Native American Tarot Deck

This compact little deck is the best I know of for complex answers to complex questions (especially any questions involving relationships and/or psychology) - but a pig for getting simple answers to simple questions, and as such not really suitable for beginners.

The imagery is based on the culture and mythology of several native North American nations, and the meanings and even the names of the cards are quite far out from those in a standard traditional deck. For example, in most decks The Heirophant represents stuffy authority, especially the worldly aspects of religious authority. In the Native American deck the equivalent card is The Shaman, which still represents religious authority but of a very different kind. It is described as follows:

Life silhouetted against a background of exquisitely fantastic forms of madness: such life can be rough, harsh, dark, even blind; the power of the shaman can be termed divinely unscrupulous but his essence is the appreciation of existence, rejoicing in the rugged and barren equally with the smooth and fertile: all things are equally exalted and the nature of the shaman is exultation.

Even when the interpretations of the cards are fairly standard, nearly always this deck doesn't state what will happen, but rather advizes on what is likely to happen if you follow a particular course. For example, in all or nearly all other decks the Ten of Swords upright means simply "Ruin", and reversed means "Profit." Here, the upright meaning is "Downfall brought on by rash actions: beware of your friends as well as your enemies" and the reverse is "Careful actions bring satisfactory results."

It's also wonderfully frank. Some New Age decks have been bowdlerized so that it's difficult to get anything bad out of them: but I always say the Native American deck doesn't so much do character assessments as character assassinations. Not for the faint-hearted, it's quite capable of saying "You are a brutal, self-obsessed drug-addict."

The court cards give full, vivid descriptions of recognizable personality-types, good or bad. For example, in the Morgan-Greer deck the Page of Rods upright says simply "A young man bearing information or spiritual importance" and, in reverse, "Instability." The equivalent card in the Native American deck, the Maiden of Pipes (yes, the Pages are female - and Matriarchs trump Chiefs), says:

...extremely individualistic: she creates her own beauty or rather, by her energy and strength of character, she forces the impression of beauty on the beholder. She is sudden, violent and implacable, whether in anger or love, and she is all-consuming. Ambitious, aspiring and enthusiastic to the point of irrationality, an injury is never forgotten and her only patience is the vengeful ambush.

and, when reversed:

...superficial and theatrical, shallow and false. Even when it is apparent to the most casual observer that she is just moody she is totally self-centred and believes entirely in herself and her motivations. She tends to be cruel, unreliable, faithless and domineering.

The Major Arcana in this deck have no reverse meanings. Instead their meanings are ambiguous, neither good nor bad, and covering a lot of ground. One minor fault with this deck is that not one but several Major Arcana cards have some variation on "combinations of spiritual and material" as one of their meanings, and the language is sometimes obscure. No, I'm not sure what "one must die to the future" means, either.

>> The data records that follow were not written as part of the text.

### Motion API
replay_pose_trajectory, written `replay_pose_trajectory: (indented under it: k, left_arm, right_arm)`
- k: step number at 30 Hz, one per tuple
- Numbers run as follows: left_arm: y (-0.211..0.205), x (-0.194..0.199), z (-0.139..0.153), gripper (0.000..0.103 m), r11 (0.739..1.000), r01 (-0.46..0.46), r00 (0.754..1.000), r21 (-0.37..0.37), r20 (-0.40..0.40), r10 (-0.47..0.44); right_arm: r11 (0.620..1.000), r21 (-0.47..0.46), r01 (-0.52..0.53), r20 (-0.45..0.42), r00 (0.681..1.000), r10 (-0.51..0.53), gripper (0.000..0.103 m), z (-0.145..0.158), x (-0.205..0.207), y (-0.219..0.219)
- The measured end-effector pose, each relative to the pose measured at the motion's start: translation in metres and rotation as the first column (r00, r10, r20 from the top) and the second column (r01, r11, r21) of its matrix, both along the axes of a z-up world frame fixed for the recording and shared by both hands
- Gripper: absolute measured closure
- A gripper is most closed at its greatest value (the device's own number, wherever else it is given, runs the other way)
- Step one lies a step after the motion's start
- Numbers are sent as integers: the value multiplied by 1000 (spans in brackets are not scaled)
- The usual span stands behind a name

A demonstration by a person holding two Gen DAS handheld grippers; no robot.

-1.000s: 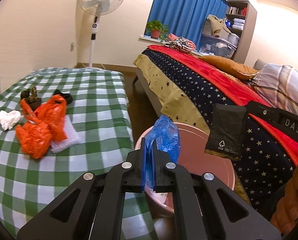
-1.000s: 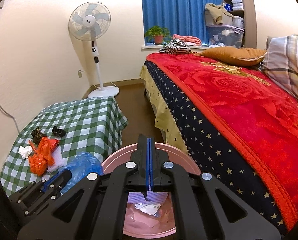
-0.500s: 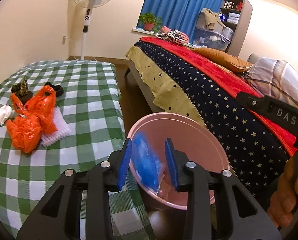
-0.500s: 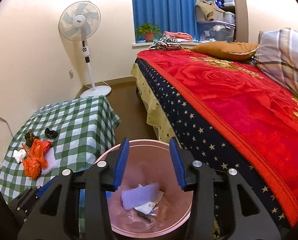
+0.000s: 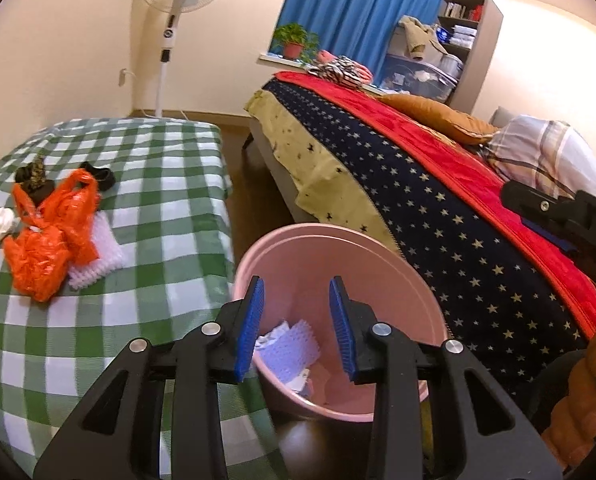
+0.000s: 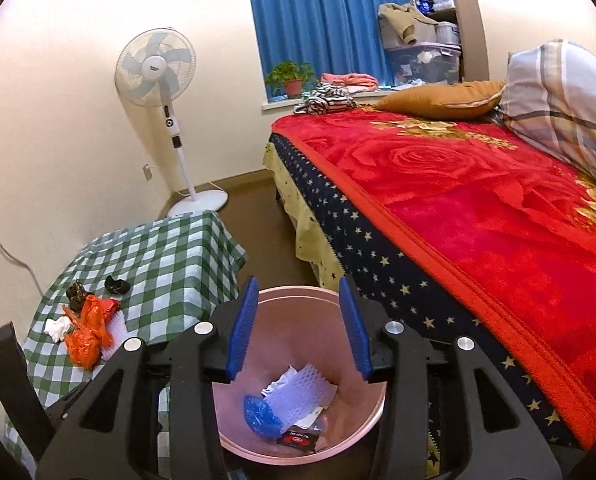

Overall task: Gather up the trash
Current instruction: 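Grasp the orange plastic bag with the left tool while the right grasps the white foam net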

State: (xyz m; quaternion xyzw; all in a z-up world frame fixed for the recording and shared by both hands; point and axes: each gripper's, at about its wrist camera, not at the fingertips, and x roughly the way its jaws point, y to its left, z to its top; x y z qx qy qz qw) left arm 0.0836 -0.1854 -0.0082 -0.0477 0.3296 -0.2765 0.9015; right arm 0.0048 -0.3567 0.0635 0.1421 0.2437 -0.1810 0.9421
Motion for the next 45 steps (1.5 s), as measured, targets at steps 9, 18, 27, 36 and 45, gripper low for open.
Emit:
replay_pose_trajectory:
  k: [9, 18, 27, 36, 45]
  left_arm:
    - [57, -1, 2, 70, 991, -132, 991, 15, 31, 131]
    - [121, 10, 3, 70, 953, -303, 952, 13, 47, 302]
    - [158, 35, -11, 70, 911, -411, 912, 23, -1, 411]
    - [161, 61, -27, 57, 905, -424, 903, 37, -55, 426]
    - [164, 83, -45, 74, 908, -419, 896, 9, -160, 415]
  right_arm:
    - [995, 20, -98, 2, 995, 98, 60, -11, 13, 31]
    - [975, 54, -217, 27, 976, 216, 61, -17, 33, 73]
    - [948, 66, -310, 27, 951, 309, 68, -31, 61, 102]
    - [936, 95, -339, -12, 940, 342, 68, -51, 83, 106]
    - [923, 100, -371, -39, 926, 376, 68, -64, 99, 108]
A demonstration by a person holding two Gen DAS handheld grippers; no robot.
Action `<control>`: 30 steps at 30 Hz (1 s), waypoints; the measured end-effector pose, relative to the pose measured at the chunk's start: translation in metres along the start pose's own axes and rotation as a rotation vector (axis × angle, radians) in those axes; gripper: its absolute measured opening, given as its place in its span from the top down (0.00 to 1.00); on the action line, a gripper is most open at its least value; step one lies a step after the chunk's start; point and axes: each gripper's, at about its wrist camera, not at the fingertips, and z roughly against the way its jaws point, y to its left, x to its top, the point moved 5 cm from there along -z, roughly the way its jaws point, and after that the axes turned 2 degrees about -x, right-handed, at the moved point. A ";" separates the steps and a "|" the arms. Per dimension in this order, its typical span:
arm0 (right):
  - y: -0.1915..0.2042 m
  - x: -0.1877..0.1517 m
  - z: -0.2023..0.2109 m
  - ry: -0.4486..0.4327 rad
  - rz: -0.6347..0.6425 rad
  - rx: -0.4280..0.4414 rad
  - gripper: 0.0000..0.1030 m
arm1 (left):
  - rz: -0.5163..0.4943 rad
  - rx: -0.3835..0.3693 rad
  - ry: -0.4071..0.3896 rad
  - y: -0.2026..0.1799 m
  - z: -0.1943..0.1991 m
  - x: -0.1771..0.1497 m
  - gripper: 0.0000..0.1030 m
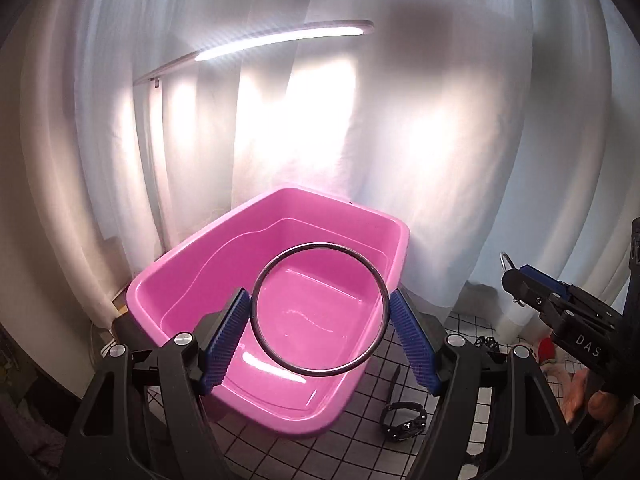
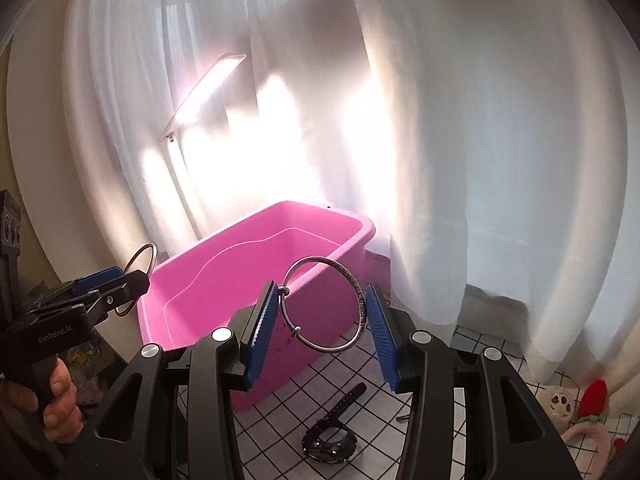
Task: Organize jewelry
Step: 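Carry the silver ring in the left tool into the pink tub and release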
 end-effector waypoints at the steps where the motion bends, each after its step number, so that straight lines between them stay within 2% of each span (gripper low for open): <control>1: 0.007 0.007 -0.015 0.007 -0.001 0.008 0.58 | -0.002 0.003 0.008 0.011 -0.009 0.005 0.32; 5: 0.032 0.029 -0.071 0.060 0.004 0.024 0.58 | -0.004 0.013 0.055 0.047 -0.046 0.021 0.32; 8: 0.047 0.034 -0.114 0.123 0.031 0.018 0.58 | -0.009 0.020 0.100 0.067 -0.072 0.025 0.32; 16: 0.066 0.023 -0.202 0.358 0.091 -0.001 0.58 | -0.013 0.020 0.278 0.094 -0.132 0.015 0.32; 23: 0.061 -0.001 -0.240 0.569 0.089 -0.026 0.58 | -0.011 0.021 0.423 0.100 -0.163 0.002 0.32; 30: 0.060 -0.009 -0.248 0.625 0.103 -0.048 0.57 | -0.016 -0.014 0.482 0.098 -0.169 -0.003 0.32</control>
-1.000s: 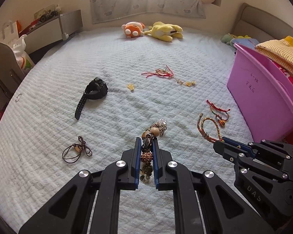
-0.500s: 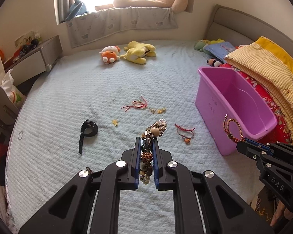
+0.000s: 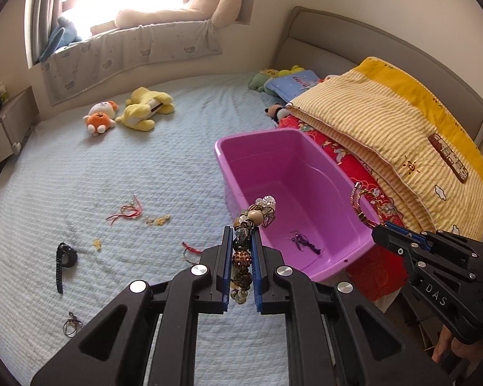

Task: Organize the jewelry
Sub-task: 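Carry the beaded bracelet and orange braided bracelet over the pink tub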

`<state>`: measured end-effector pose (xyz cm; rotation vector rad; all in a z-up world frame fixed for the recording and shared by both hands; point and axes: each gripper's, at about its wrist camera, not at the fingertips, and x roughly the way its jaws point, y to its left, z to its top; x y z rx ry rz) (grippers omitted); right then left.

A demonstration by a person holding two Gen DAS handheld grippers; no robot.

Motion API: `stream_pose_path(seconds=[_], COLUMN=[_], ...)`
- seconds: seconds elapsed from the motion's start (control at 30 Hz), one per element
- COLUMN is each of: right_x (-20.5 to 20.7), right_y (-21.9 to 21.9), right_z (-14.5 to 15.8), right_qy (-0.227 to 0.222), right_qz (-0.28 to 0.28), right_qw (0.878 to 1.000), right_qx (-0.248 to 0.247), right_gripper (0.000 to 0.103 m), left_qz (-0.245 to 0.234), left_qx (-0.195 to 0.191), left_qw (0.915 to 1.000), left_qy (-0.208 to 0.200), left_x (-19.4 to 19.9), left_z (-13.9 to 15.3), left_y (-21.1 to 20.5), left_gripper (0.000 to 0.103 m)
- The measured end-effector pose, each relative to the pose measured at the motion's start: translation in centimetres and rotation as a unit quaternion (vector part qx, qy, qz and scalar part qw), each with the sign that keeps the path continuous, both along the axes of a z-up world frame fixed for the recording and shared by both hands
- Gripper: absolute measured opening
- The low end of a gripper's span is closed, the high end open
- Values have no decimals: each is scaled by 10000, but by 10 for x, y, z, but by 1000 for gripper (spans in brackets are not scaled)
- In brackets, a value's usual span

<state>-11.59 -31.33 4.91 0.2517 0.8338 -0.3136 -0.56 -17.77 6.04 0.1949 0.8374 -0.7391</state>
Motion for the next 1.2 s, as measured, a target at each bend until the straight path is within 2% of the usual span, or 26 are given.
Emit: stream_pose_path(seconds=[0.07, 0.2, 0.37, 0.6, 0.9, 1.07, 1.13, 1.17, 1.2], right_x=[6, 22, 47, 77, 102, 110, 112, 113, 113], right_y=[-28, -77, -121, -149, -169, -172, -172, -173, -173], right_z=[-3, -12, -35, -69, -107, -121, -124, -124, -124], right_qy=[76, 196, 473, 978, 1409, 1655, 1741, 1758, 1759], right_qz=[121, 469, 1002, 1249, 1022, 1029, 1058, 1054, 1043], right_qw=[9999, 9985, 9930, 9843, 9790, 9746, 9723, 9727, 9732], right_qx=[23, 184, 397, 771, 1061, 1102, 1146, 1091, 1053], right_gripper=[9, 9, 9, 9, 9, 10, 21, 30, 36], left_qz=[66, 336, 751, 997, 1003, 1077, 1106, 1103, 1109], left_qx=[57, 201, 404, 825, 1028, 1201, 1247, 1268, 1290], left_qw=[10000, 9988, 9936, 9842, 9786, 9716, 9716, 9722, 9731], left_qy=[15, 310, 739, 1208, 1475, 1733, 1681, 1628, 1552], left_x=[-2, 2, 16, 32, 52, 62, 62, 62, 62], left_z=[-1, -13, -35, -68, -97, -110, -110, -108, -106], left_y=[-30, -82, -123, -153, -176, -182, -182, -182, -182], left_gripper=[11, 11, 11, 11, 11, 12, 17, 30, 49])
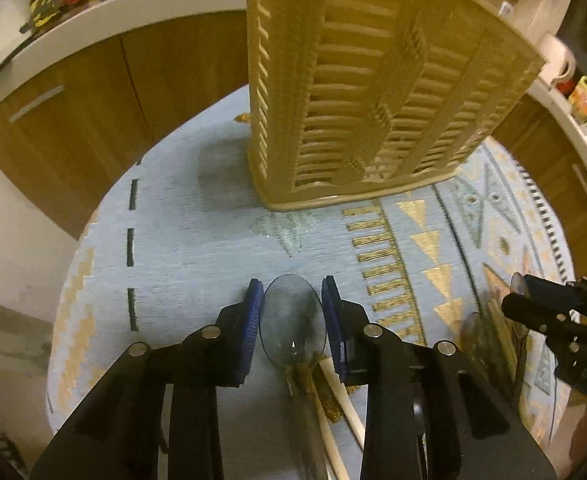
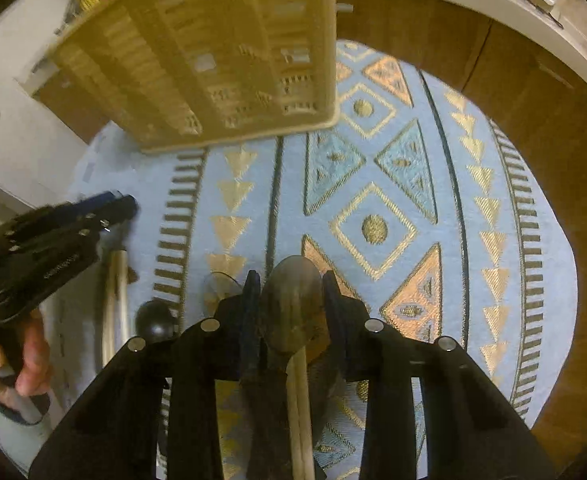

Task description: Organize utensils

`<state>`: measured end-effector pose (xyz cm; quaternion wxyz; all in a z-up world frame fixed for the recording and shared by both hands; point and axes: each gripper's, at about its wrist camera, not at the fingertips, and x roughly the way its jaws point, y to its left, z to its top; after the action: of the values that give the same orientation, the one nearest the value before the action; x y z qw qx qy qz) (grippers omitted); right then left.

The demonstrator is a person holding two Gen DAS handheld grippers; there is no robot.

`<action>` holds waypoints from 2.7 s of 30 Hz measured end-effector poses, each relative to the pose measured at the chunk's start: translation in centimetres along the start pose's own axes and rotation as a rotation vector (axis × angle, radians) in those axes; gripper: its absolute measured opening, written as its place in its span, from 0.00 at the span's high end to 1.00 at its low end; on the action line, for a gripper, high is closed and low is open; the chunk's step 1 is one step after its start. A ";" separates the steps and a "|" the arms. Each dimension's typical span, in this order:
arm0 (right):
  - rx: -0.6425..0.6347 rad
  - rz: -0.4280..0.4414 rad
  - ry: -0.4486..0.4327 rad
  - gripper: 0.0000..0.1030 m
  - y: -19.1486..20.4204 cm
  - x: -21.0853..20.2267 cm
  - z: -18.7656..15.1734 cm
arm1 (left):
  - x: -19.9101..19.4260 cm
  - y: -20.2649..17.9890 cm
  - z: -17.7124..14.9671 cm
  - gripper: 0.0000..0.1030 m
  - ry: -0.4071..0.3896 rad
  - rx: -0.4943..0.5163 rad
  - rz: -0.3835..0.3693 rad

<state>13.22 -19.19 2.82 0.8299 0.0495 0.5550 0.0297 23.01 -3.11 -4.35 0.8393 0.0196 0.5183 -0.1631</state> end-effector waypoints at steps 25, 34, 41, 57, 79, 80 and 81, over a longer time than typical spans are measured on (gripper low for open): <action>-0.134 0.138 -0.579 0.73 2.6 -15.4 -1.2 | -18.7 -2.8 -0.8 0.73 -0.595 0.039 -0.158; -0.132 0.108 -0.641 0.73 3.0 -19.5 2.5 | -22.4 -3.1 2.4 0.73 -0.683 0.057 -0.187; -0.138 0.031 -0.773 0.73 3.2 -23.9 6.8 | -24.9 -4.0 6.3 0.73 -0.766 0.082 -0.163; -0.083 -0.051 -0.723 0.73 1.2 -14.7 13.2 | -16.9 -1.3 11.4 0.73 -0.707 0.024 -0.119; -0.014 0.032 -0.542 0.49 -0.5 -12.2 10.9 | -15.8 0.5 8.1 0.60 -0.603 0.015 -0.117; -0.009 0.032 -0.537 0.49 -0.5 -12.6 10.5 | -16.2 0.5 7.7 0.59 -0.603 0.018 -0.117; -0.003 0.032 -0.531 0.49 -0.6 -12.9 10.2 | -16.6 0.5 7.2 0.58 -0.600 0.022 -0.117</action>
<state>17.76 -21.67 18.45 0.9459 0.0628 0.3169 0.0295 22.53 0.11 13.47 0.9438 -0.0502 0.2458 -0.2153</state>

The artwork is not particularly pretty, and the images don't always clearly illustrate their meaning. However, even the Minor Arcana have names (Defiance; Counting Coup etc.) printed on the card, which serve as an aide memoire. The accompanying booklet gives several spreads not encountered elsewhere, some of which are extremely useful and powerful.

The booklet is full of interesting cultural background information, but I spotted at least one glaring error - the Maiden of Pipes is described as a Navaho maiden but it is clear, both from the illustration and from the description, that she is from one of the pueblo societies, and as such a close neighbour but also a traditional rival of the Navaho.